■ **Aim of the exercise**: Every record that follows should be printed verbatim.
*** Data to examine Section Begins ***
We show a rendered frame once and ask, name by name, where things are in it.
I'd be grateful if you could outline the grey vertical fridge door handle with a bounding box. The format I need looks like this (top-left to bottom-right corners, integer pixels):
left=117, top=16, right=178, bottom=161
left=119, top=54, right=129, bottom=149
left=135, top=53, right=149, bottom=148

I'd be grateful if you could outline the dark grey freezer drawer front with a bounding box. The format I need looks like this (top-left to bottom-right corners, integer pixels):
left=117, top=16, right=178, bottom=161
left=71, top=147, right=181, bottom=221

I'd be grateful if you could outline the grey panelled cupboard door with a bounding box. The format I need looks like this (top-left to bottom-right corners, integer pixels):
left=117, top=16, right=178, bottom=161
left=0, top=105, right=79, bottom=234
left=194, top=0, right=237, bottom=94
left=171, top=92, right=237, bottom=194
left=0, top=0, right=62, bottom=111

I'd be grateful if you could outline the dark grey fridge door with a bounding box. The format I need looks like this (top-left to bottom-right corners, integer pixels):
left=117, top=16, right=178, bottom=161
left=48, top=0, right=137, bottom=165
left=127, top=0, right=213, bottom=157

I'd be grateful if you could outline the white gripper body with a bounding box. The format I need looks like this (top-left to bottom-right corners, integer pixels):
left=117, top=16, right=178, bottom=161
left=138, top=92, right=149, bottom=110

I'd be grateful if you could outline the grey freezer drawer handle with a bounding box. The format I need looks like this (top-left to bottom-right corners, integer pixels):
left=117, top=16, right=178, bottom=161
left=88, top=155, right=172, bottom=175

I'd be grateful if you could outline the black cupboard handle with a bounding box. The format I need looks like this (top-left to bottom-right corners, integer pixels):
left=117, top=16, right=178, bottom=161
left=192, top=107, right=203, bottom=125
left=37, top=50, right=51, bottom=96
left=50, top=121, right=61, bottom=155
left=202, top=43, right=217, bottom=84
*** Data to examine Section Ends ***
■ **Result for this task**:
We show a rendered frame once and ask, name by name, where things are in it.
I'd be grateful if you could outline the grey vertical fridge door handle with a bounding box. The format I need looks like this (top-left to bottom-right corners, integer pixels):
left=117, top=16, right=178, bottom=161
left=119, top=54, right=129, bottom=149
left=135, top=53, right=149, bottom=148

I'd be grateful if you could outline the dark grey freezer drawer front with a bounding box. The format I need looks like this (top-left to bottom-right corners, integer pixels):
left=117, top=16, right=178, bottom=161
left=71, top=147, right=181, bottom=221

I'd be grateful if you could outline the grey panelled cupboard door with a bounding box. The format I need looks like this (top-left to bottom-right corners, integer pixels):
left=117, top=16, right=178, bottom=161
left=0, top=105, right=79, bottom=234
left=194, top=0, right=237, bottom=94
left=171, top=92, right=237, bottom=194
left=0, top=0, right=62, bottom=111

I'd be grateful if you could outline the dark grey fridge door with a bounding box. The format I need looks like this (top-left to bottom-right corners, integer pixels):
left=117, top=16, right=178, bottom=161
left=48, top=0, right=137, bottom=165
left=127, top=0, right=213, bottom=157

I'd be grateful if you could outline the white gripper body with a bounding box. The format I need looks like this (top-left to bottom-right corners, integer pixels):
left=117, top=16, right=178, bottom=161
left=138, top=92, right=149, bottom=110

I'd be grateful if you could outline the grey freezer drawer handle with a bounding box. The format I need looks like this (top-left to bottom-right corners, integer pixels):
left=117, top=16, right=178, bottom=161
left=88, top=155, right=172, bottom=175

I'd be grateful if you could outline the black cupboard handle with a bounding box. The format I need looks like this (top-left to bottom-right corners, integer pixels):
left=117, top=16, right=178, bottom=161
left=192, top=107, right=203, bottom=125
left=37, top=50, right=51, bottom=96
left=50, top=121, right=61, bottom=155
left=202, top=43, right=217, bottom=84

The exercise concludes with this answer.